TASK INSTRUCTIONS
Your reply should be the following data, copied exactly.

---------------

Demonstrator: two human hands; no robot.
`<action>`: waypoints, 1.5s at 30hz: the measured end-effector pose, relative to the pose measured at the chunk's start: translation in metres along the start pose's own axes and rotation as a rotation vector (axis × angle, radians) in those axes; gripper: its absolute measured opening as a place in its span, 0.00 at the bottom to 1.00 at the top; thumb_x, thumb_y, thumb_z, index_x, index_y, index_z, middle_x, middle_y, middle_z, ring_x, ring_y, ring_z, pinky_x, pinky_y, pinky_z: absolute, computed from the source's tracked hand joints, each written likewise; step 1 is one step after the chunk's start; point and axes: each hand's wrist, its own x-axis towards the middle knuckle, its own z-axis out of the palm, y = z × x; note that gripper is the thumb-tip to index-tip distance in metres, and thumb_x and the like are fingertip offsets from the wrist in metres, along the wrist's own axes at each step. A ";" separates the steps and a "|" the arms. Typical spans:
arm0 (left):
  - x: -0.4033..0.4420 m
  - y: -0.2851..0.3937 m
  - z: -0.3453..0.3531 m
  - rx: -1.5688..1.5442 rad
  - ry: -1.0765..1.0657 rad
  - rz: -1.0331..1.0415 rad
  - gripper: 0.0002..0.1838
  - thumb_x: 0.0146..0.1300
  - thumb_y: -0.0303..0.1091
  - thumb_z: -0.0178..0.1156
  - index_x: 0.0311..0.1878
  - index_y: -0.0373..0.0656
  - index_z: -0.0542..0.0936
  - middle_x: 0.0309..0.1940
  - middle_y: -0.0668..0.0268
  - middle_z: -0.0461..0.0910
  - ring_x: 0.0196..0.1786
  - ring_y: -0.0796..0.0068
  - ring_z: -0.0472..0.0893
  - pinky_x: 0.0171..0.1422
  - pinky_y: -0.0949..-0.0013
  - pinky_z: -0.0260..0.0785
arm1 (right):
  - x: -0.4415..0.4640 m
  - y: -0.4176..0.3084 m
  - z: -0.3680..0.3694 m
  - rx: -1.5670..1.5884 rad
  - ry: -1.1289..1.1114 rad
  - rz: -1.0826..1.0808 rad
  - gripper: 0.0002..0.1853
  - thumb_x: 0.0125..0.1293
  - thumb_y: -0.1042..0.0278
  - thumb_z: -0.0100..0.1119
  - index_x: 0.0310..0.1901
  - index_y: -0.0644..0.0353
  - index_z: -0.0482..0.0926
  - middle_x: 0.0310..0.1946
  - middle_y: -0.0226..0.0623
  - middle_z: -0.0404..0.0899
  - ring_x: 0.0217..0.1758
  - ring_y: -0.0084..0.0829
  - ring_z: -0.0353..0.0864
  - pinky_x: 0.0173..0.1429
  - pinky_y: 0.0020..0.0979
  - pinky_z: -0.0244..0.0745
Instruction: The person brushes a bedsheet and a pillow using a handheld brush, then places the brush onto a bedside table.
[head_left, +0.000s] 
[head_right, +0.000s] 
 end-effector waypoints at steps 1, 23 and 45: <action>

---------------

EXERCISE SOLUTION
Demonstrator: two human hands; no robot.
`<action>`: waypoints, 1.5s at 30hz: the measured end-effector pose, relative to the pose measured at the chunk's start: translation in metres along the start pose's own axes and rotation as a rotation vector (axis × angle, radians) in those axes; gripper: its absolute measured opening as a place in its span, 0.00 at the bottom to 1.00 at the top; thumb_x, thumb_y, thumb_z, index_x, index_y, index_z, middle_x, middle_y, middle_z, ring_x, ring_y, ring_z, pinky_x, pinky_y, pinky_z: absolute, computed from the source's tracked hand joints, each written likewise; step 1 is one step after the chunk's start; point and axes: each hand's wrist, its own x-axis towards the middle knuckle, its own z-axis out of the palm, y = z × x; note that gripper is the thumb-tip to index-tip distance in metres, and thumb_x and the like are fingertip offsets from the wrist in metres, along the wrist's own axes at each step. A ";" separates the steps and a "|" the arms. Typical spans:
arm0 (left):
  - x: -0.4033..0.4420 m
  - y: -0.2851..0.3937 m
  - z: -0.3453..0.3531 m
  - rx: -1.5688..1.5442 rad
  - ry: -1.0765..1.0657 rad
  - rz: -1.0331..1.0415 rad
  - gripper: 0.0002..0.1838
  - thumb_x: 0.0146..0.1300
  - thumb_y: -0.0303..0.1091
  - thumb_z: -0.0178..0.1156
  - index_x: 0.0311..0.1878
  - index_y: -0.0373..0.0656
  - index_z: -0.0542..0.0936
  - middle_x: 0.0309..0.1940
  - middle_y: -0.0668..0.0268
  - middle_z: -0.0461..0.0910
  - ring_x: 0.0196..0.1786
  - ring_y: -0.0796..0.0068
  - ring_z: -0.0472..0.0893
  - pinky_x: 0.0171..0.1422
  - pinky_y: -0.0949..-0.0013
  - pinky_z: -0.0260..0.0785
arm1 (right):
  - x: -0.4415..0.4640 m
  - y: -0.4176..0.3084 m
  - z: -0.3680..0.3694 m
  - rx: -1.5670..1.5884 rad
  - ry: -1.1289..1.1114 rad
  - rz: -1.0826..1.0808 rad
  - gripper: 0.0002..0.1853
  - thumb_x: 0.0125..0.1293
  - thumb_y: -0.1042..0.0278
  - thumb_z: -0.0100..0.1119
  - index_x: 0.0310..0.1901
  - index_y: -0.0644..0.0353
  - index_z: -0.0482..0.0926
  - middle_x: 0.0310..0.1946
  - middle_y: -0.0226..0.0623
  - middle_z: -0.0404..0.0899
  - ring_x: 0.0217..0.1758
  - ring_y: -0.0084..0.0829
  - ring_z: -0.0353..0.0864
  - pinky_x: 0.0173..0.1429
  - pinky_y: 0.0020..0.0979
  - pinky_z: -0.0244..0.0745
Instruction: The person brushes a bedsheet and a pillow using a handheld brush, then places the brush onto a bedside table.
[head_left, +0.000s] 
[head_right, +0.000s] 
 end-effector waypoints at steps 1, 23 and 45: <action>

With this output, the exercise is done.